#### Directions for this task:
All of the data below should be printed again exactly, pictures excluded.

#### Data:
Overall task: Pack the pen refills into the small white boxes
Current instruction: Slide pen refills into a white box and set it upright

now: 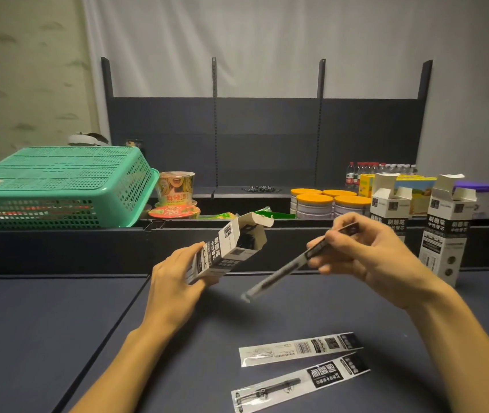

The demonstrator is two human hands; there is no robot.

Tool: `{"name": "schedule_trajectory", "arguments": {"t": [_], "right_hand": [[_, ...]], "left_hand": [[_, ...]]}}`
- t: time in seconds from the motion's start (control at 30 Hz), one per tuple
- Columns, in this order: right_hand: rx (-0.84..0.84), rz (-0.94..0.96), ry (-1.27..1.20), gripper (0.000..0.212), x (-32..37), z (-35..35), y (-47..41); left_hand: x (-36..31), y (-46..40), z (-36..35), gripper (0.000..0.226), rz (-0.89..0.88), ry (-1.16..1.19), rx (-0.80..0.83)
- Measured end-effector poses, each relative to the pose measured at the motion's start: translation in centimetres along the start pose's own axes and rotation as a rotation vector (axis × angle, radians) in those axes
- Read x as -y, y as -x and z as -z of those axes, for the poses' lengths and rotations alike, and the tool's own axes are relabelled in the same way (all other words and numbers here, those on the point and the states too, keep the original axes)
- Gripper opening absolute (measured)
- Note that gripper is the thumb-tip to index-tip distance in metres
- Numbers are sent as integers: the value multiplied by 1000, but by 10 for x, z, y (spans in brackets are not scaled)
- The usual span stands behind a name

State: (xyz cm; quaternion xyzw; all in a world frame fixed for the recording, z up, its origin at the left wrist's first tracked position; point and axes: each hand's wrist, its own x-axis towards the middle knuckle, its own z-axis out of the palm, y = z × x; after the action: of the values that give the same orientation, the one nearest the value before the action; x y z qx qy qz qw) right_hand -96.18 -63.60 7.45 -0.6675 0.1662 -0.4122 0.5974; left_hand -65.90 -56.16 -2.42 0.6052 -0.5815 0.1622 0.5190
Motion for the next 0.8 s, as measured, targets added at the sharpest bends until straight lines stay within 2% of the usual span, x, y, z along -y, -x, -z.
{"name": "schedule_trajectory", "arguments": {"t": [0.1, 0.23, 0.6, 0.8], "right_hand": [[-94, 77, -151, 29, 4, 1, 1], [-151, 163, -235, 15, 4, 2, 0], [-194, 281, -141, 33, -2, -1, -5], [-142, 331, -42, 20, -8, -10, -3]], "left_hand": [[-3, -1, 1, 65, 3, 20, -2], [-4, 0, 2, 66, 0, 22, 0], [-2, 1, 1, 66, -18, 6, 22], [-4, 1, 0, 65, -61, -22, 42]]}}
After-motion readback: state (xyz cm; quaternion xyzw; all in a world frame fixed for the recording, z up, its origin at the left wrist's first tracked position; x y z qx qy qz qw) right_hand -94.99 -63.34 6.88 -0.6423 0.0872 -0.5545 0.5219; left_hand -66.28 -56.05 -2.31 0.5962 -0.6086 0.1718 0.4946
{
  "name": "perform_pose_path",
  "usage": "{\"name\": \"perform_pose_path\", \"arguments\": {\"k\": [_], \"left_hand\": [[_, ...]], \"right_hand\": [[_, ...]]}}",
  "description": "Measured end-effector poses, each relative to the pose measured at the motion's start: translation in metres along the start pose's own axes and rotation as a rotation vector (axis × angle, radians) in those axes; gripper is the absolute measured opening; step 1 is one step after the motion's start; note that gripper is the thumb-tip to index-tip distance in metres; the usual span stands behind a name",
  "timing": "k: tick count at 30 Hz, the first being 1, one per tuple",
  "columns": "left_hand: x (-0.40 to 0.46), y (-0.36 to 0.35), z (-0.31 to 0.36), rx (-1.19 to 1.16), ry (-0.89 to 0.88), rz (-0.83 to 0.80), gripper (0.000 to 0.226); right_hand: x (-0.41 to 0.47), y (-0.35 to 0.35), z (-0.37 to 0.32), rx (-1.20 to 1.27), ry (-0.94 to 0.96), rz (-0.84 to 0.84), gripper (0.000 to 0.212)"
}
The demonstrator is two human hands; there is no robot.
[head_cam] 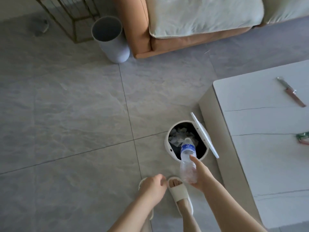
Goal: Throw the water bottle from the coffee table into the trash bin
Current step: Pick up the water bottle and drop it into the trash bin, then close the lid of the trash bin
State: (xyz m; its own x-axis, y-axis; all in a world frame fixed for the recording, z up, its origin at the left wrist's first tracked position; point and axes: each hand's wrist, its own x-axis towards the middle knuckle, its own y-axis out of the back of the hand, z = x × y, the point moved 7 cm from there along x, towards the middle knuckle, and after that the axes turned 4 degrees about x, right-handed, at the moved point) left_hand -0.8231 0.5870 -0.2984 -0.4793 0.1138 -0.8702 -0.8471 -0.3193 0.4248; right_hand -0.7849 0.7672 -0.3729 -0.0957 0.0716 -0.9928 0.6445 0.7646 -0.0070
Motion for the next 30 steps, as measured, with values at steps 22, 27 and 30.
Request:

#### Output below:
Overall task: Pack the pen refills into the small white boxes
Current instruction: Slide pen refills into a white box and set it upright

now: 

The demonstrator is two human hands; there is no robot.

Tool: `{"name": "schedule_trajectory", "arguments": {"t": [_], "right_hand": [[_, ...]], "left_hand": [[_, ...]]}}`
- t: time in seconds from the motion's start (control at 30 Hz), one per tuple
- Columns, in this order: right_hand: rx (-0.84..0.84), rz (-0.94..0.96), ry (-1.27..1.20), gripper (0.000..0.212), x (-32..37), z (-35..35), y (-47..41); left_hand: x (-36..31), y (-46..40), z (-36..35), gripper (0.000..0.226), rz (-0.89..0.88), ry (-1.16..1.19), rx (-0.80..0.83)
- Measured end-effector poses, each relative to the pose measured at the motion's start: translation in centimetres along the start pose's own axes and rotation as a rotation vector (axis × angle, radians) in those axes
- Read x as -y, y as -x and z as -z of those axes, for the poses' lengths and rotations alike, and the tool's own axes are relabelled in the same way (all other words and numbers here, those on the point and the states too, keep the original axes)
- Gripper opening absolute (measured)
- Note that gripper is the thumb-tip to index-tip distance in metres
- Numbers are sent as integers: the value multiplied by 1000, but by 10 for x, z, y (spans in brackets are not scaled)
- The usual span stands behind a name

State: (xyz cm; quaternion xyzw; all in a world frame fixed for the recording, z up, its origin at the left wrist's first tracked position; point and axes: each hand's wrist, its own x-axis towards the middle knuckle, its own z-axis out of the palm, y = z × x; after the action: of the values that give the same orientation, the one nearest the value before the action; x y z qx qy qz qw) right_hand -96.18 -63.60 7.45 -0.6675 0.1662 -0.4122 0.5974; left_hand -65.90 -56.16 -2.42 0.6052 -0.5815 0.1622 0.5190
Motion for the next 0.8 s, as measured, targets added at the sharpest bends until straight lines stay within 2% of the usual span, x, y, z along -y, -x, -z.
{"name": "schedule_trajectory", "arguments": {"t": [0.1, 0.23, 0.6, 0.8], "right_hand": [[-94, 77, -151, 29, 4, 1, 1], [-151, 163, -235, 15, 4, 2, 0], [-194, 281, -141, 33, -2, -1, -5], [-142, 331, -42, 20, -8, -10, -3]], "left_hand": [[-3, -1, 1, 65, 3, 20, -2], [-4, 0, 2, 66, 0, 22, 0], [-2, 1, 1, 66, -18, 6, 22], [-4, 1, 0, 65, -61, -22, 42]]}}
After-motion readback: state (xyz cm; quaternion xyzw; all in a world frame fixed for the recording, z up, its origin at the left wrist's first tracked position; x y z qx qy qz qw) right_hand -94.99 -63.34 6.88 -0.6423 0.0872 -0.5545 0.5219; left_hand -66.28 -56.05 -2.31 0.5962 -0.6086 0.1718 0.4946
{
  "name": "perform_pose_path",
  "usage": "{\"name\": \"perform_pose_path\", \"arguments\": {\"k\": [_], \"left_hand\": [[_, ...]], \"right_hand\": [[_, ...]]}}",
  "description": "Measured end-effector poses, each relative to the pose measured at the motion's start: translation in metres along the start pose's own axes and rotation as a rotation vector (axis × angle, radians) in those axes; gripper is the absolute measured opening; step 1 is one step after the motion's start; note that gripper is the thumb-tip to index-tip distance in metres; the usual span stands behind a name",
  "timing": "k: tick count at 30 Hz, the first being 1, one per tuple",
  "columns": "left_hand: x (-0.40 to 0.46), y (-0.36 to 0.35), z (-0.31 to 0.36), rx (-1.19 to 1.16), ry (-0.89 to 0.88), rz (-0.83 to 0.80), gripper (0.000 to 0.226); right_hand: x (-0.41 to 0.47), y (-0.35 to 0.35), z (-0.37 to 0.32), rx (-1.20 to 1.27), ry (-0.94 to 0.96), rz (-0.84 to 0.84), gripper (0.000 to 0.212)"
}
The demonstrator is two human hands; there is no robot.
[head_cam] 
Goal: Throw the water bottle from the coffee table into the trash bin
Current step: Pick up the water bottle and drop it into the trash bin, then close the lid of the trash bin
State: (xyz m; its own x-axis, y-axis; all in a world frame fixed for the recording, z up, its origin at the left wrist's first tracked position; point and axes: each hand's wrist, its own x-axis towards the middle knuckle, its own y-axis out of the back of the hand, z = x × y, the point moved 7 cm from there along x, towards the middle knuckle, and after that the axes turned 4 degrees about x, right-handed, at the moved point) left_hand -0.8231 0.5870 -0.2984 -0.4793 0.1138 -0.8702 -0.8471 -0.3193 0.4248; right_hand -0.7849 0.7672 -0.3729 -0.0957 0.0716 -0.9928 0.6445 0.7646 -0.0070
Motion for the next 30 steps, as measured, with values at steps 22, 27 and 30.
Request:

The answer has been written out in full.